Smart Energy Systems
Motivated by the urgency to move away from conventional fossil fuels to alternatives, we research many diverse aspects of energy systems within the group. These topics cover a large range of scales, from domestic to networked generation plants across entire regions.
Intermittent energy sources (including PV, wind and tidal) pose a great challenge to conventional electrical systems, particularly in the area of balancing supply and demand. Relying on chemical batteries alone to address this problem may be too expensive. Our research is focused on identifying the optimum combination of energy storage technologies for systems ranging from stand alone to conventional grid networks. By using electrochemical technologies alongside alternatives, such as thermal energy storage, a more economic solution may be found. At the small scale, one particular interest is the application of thermal energy storage (latent and sensible heat) to domestic fridges. By implementing a heat recovery system it is possible to exploit the thermal energy that would otherwise be wasted.
We are also concerned with quantifying the performance of energy systems using a wide array of tools: life-cycle-analysis to measure carbon footprint, numerical simulation to aide component selection and cost-function optimization for economic decision-making.
A list of relevant research is as follows:
Demand Side Management
Demand Side Management (DSM) is a key component in the concept of Smart Grid.

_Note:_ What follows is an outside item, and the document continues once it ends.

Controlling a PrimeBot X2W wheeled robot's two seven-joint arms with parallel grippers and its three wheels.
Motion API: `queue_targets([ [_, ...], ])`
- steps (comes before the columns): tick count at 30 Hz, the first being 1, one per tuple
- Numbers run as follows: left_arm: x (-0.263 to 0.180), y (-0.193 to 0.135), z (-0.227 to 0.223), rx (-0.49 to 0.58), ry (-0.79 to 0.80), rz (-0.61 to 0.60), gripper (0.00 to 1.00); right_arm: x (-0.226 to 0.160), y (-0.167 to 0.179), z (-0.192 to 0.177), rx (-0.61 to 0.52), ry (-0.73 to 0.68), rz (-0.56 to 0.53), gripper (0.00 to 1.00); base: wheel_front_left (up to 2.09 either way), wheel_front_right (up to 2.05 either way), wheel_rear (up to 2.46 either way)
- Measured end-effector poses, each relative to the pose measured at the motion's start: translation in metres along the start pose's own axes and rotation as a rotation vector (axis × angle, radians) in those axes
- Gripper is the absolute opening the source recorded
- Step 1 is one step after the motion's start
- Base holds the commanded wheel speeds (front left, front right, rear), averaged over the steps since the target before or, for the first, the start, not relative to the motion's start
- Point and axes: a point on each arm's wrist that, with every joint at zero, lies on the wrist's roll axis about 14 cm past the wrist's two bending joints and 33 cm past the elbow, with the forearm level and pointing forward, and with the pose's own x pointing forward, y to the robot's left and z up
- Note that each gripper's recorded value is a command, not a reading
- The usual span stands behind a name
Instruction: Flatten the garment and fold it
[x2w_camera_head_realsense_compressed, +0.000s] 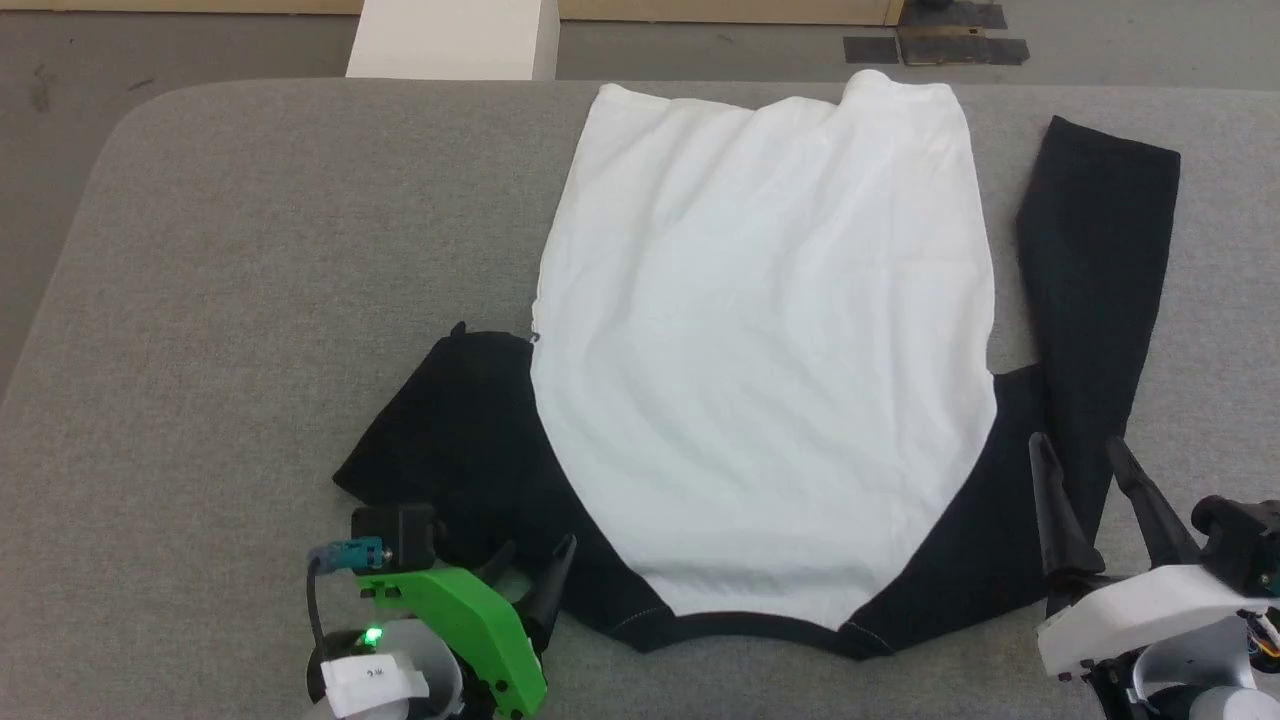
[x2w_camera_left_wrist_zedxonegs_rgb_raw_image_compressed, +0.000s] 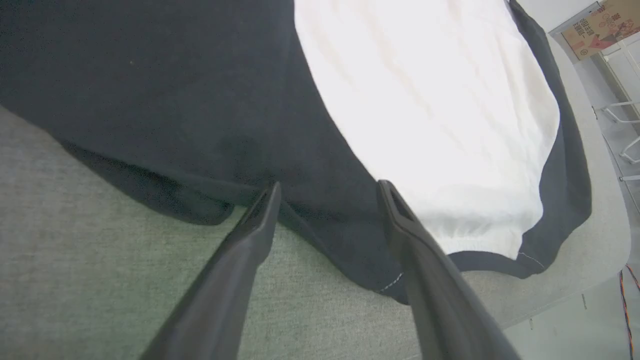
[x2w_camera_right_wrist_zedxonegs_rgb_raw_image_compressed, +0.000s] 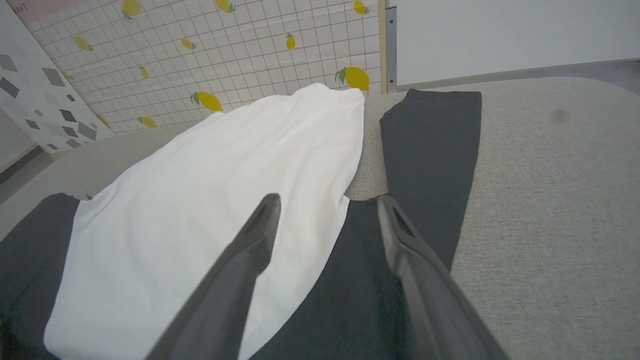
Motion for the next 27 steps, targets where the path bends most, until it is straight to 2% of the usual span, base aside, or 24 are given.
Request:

It is often used by utility companies to optimize the energy consumption at the user end to match the available and planned generation resources. One of the key function for DSM is to shift the load demand from peak time to those of off-peak time, smoothing the demand curve and reducing the peak demand of the day. This can bring two benefits to the network:
- As a power system's capacity is determined by the maximum demand it can take, reducing the peak demand can alleviate the need to upgrade the power system infrastructure to meet the growing demand.
- As the power loss on the power distribution cable increases to the square of current, shifting the peak demand and smoothing the demand curve can result a lower average loss in the distribution system.
While considering DSM planning, understanding the system's stress (how close the demand is to the capacity of the system) condition and maintaining a good power quality are critical. The researchers in EPG have carried out the study of the network stress and load condition based on the high quality power data from the smart metering infrastructure.
Big Data Analysis
Energy utilities are facing ability to store and control the massive load of data accumulating from smart grid. The opportunity to do something with that data is a crucial “big data challenge” and potentially a much bigger market because tools to mine data can continue to evolve to solve problems for utilities and save them money.
Methods for big data analytics are explored to resolve various energy problems of high complexity, due to the diverse nature of source data (smart meters, PVs, EVs, storage, dynamic pricing, utilities, etc) and the need to mine and fuse smart grid information for a real-time decision making.
The environmental consequences of implementing anaerobic digestion (AD) as a sustainable energy and manure management system for dairy farms is being researched in EPG. This process converts organic material into biogas (mixture of methane and carbon dioxide) and digestate (solid residue), useful as fertiliser.